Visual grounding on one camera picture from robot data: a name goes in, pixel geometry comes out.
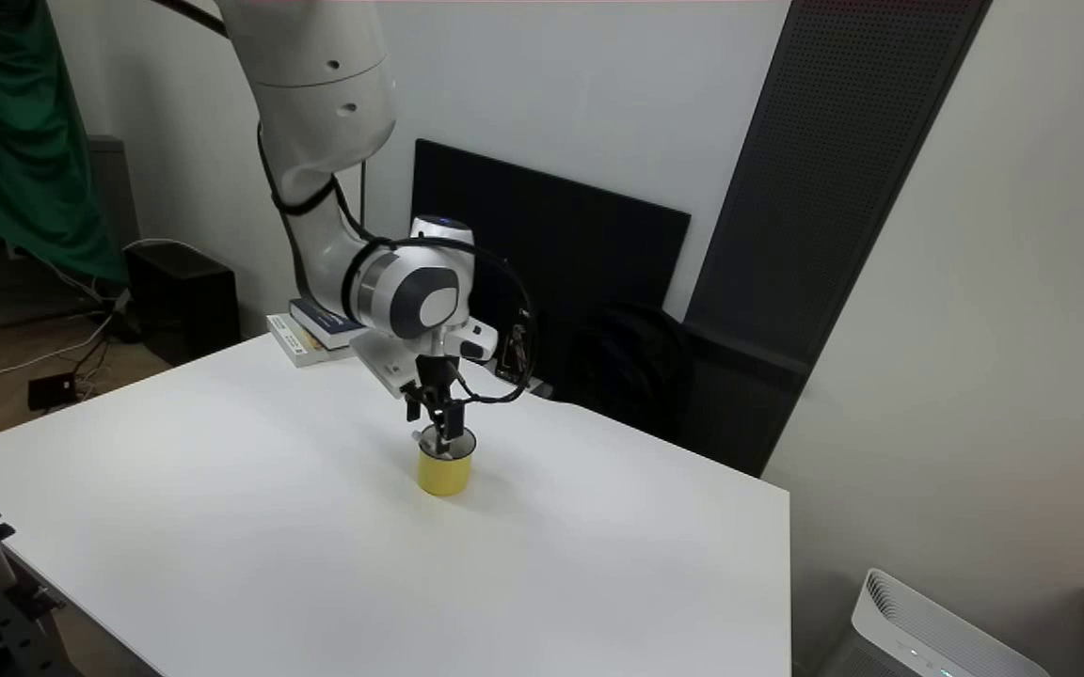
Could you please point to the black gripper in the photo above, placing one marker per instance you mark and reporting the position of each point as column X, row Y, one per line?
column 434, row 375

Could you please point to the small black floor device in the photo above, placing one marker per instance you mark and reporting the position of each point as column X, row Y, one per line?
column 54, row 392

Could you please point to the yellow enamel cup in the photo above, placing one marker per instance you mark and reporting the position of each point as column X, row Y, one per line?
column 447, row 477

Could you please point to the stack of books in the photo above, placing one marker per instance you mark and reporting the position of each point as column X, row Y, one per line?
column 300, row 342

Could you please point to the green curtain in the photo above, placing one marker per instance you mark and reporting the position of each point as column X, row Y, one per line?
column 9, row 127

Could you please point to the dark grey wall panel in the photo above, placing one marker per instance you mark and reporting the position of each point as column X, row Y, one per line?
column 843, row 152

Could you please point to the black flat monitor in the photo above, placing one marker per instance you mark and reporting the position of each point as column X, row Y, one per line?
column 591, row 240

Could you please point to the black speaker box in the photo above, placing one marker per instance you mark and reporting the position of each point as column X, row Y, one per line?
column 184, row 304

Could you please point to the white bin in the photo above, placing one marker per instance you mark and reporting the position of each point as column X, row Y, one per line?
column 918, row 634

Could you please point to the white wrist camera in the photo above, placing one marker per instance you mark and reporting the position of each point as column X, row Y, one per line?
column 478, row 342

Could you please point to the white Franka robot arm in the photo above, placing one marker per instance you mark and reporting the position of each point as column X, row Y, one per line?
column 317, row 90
= = = = = = =
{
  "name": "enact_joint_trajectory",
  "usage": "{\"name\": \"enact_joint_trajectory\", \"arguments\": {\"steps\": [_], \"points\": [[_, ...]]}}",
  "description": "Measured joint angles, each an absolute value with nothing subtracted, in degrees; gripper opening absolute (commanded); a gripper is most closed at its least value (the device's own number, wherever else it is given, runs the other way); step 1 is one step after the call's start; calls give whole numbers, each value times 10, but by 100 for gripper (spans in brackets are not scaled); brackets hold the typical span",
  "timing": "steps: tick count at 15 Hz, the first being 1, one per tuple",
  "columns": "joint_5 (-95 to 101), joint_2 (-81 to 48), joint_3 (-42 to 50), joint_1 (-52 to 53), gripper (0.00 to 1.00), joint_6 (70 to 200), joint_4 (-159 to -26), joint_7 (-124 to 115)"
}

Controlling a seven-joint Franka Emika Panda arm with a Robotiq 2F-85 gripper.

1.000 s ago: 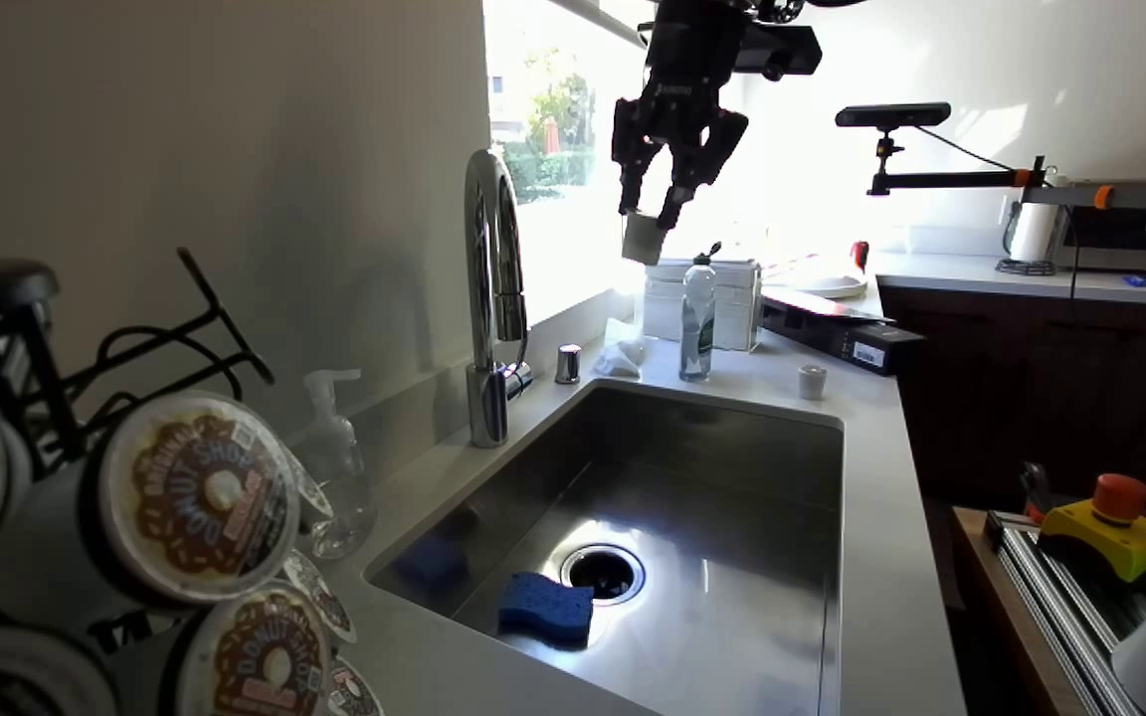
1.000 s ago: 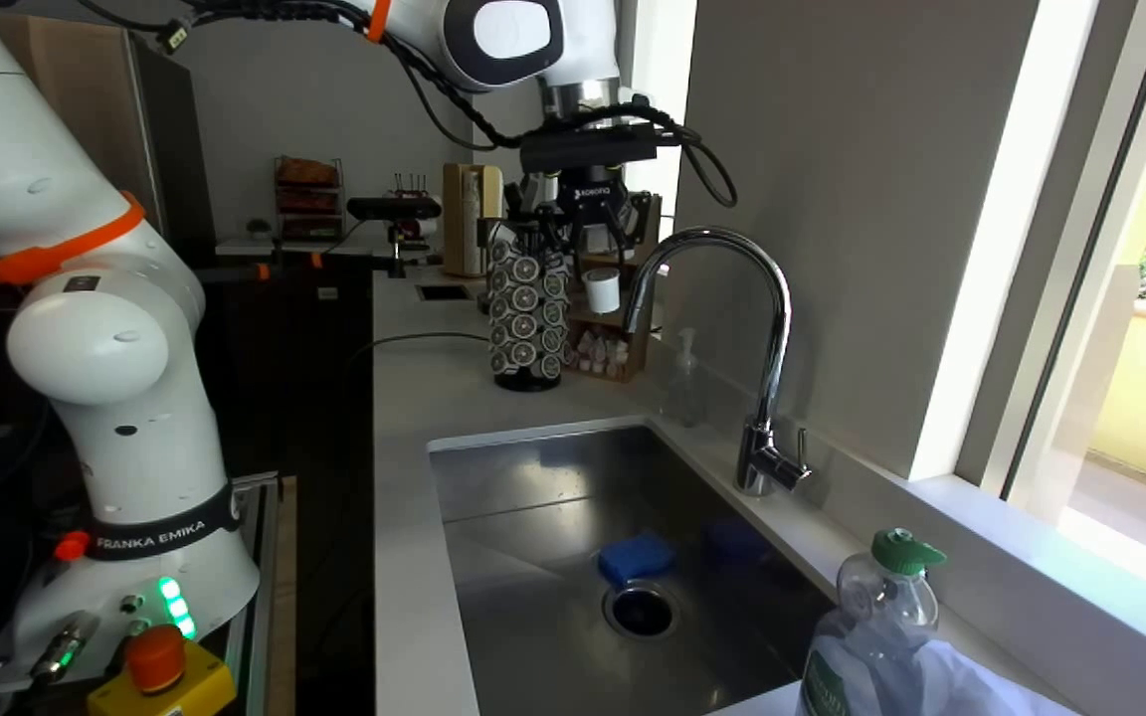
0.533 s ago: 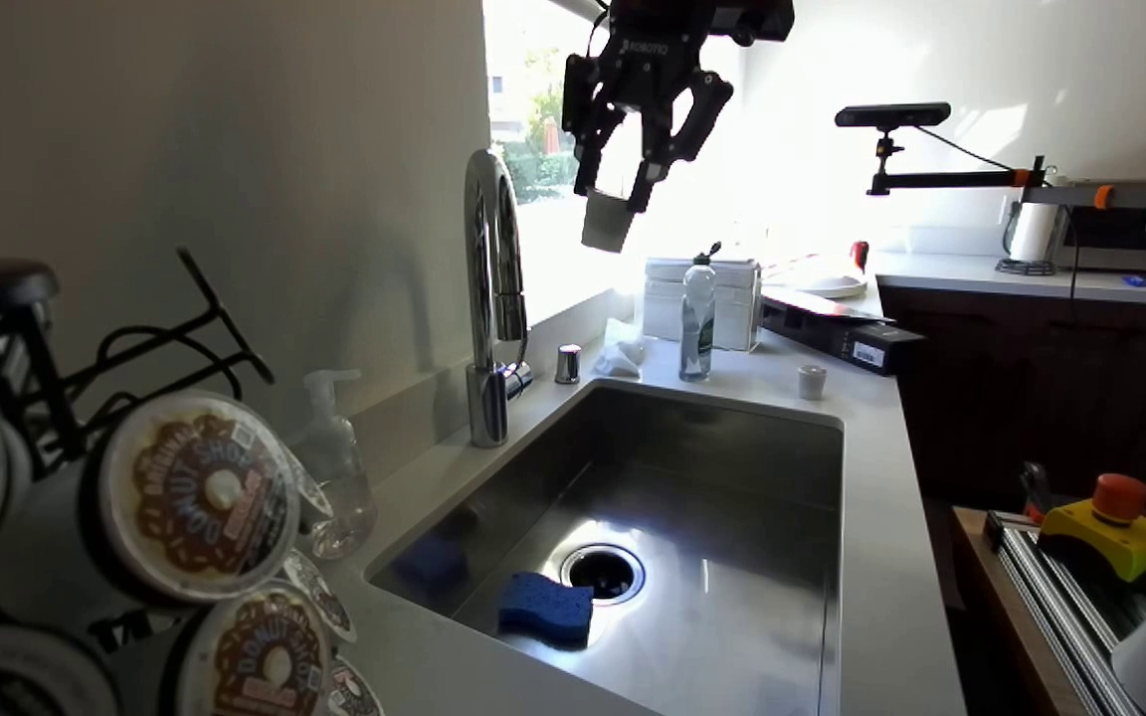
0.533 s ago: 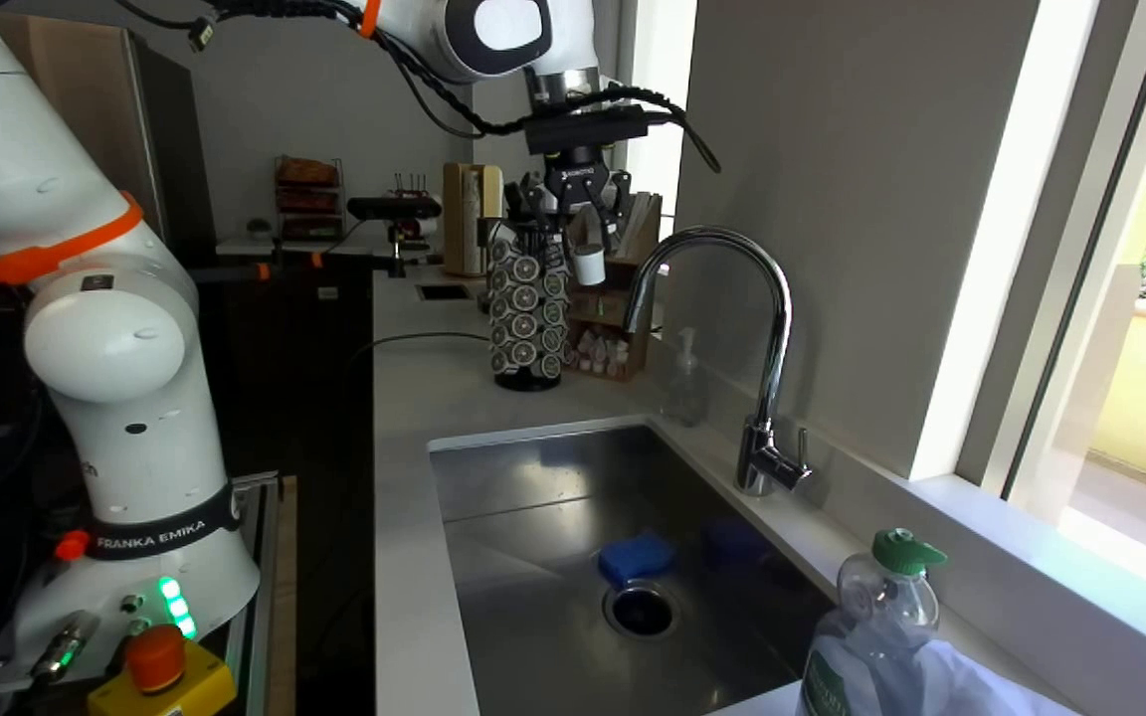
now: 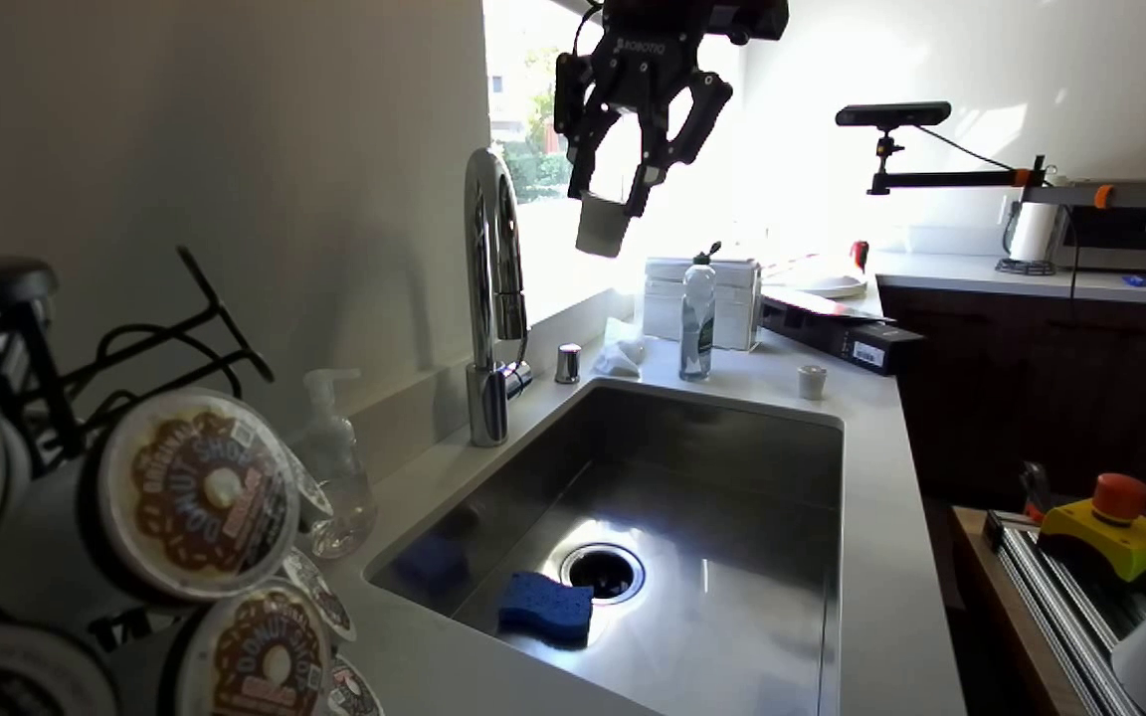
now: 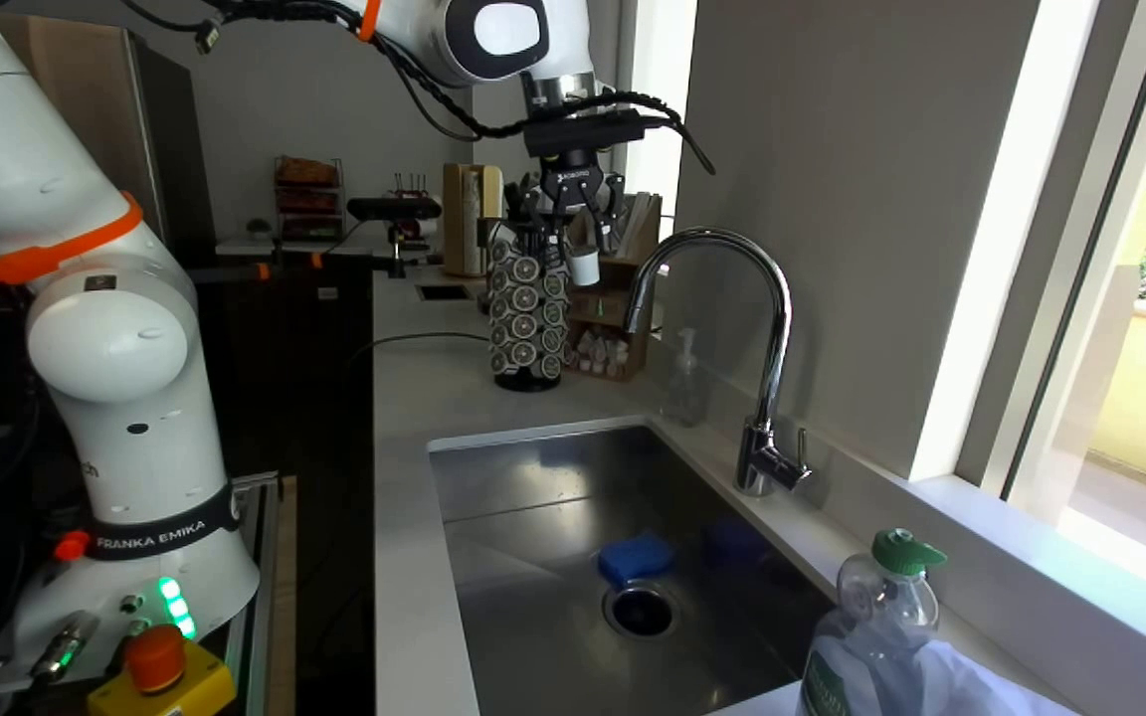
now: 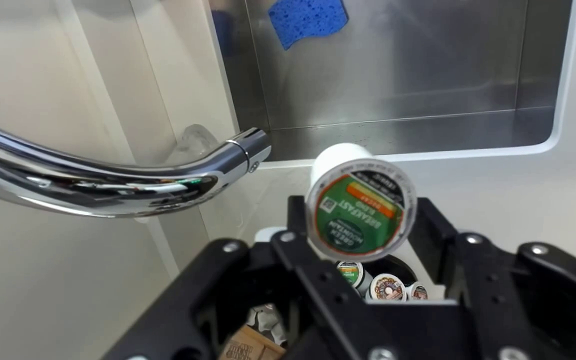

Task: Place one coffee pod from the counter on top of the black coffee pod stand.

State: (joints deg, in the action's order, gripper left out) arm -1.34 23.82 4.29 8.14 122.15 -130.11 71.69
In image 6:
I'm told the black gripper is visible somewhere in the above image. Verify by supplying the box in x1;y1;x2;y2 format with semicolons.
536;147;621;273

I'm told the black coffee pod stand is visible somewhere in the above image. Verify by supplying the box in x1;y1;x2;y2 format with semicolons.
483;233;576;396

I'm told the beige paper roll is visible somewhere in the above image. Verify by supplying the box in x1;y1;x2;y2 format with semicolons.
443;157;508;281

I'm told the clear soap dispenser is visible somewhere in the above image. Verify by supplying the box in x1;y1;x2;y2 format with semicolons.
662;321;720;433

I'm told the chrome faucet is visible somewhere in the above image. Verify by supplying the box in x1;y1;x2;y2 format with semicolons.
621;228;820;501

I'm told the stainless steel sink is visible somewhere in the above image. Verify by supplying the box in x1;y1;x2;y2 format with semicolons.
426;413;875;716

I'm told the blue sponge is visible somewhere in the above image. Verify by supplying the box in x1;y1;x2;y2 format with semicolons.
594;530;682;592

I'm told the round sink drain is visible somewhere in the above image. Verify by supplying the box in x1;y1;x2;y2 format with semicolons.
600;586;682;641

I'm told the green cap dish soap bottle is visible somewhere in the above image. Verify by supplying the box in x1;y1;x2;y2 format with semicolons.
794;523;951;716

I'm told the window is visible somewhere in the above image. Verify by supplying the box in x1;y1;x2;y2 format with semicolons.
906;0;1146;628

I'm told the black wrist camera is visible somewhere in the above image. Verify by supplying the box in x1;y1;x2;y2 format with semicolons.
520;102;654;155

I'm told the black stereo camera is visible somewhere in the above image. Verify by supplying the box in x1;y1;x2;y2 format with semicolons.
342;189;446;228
= = = = = = =
Report every line of the entries that carries the word "steps".

  "usage": "{\"name\": \"enact_joint_trajectory\", \"arguments\": {\"steps\": [_], \"points\": [[_, ...]]}}",
  "timing": "steps: tick count at 15 Hz, the first being 1, one per tuple",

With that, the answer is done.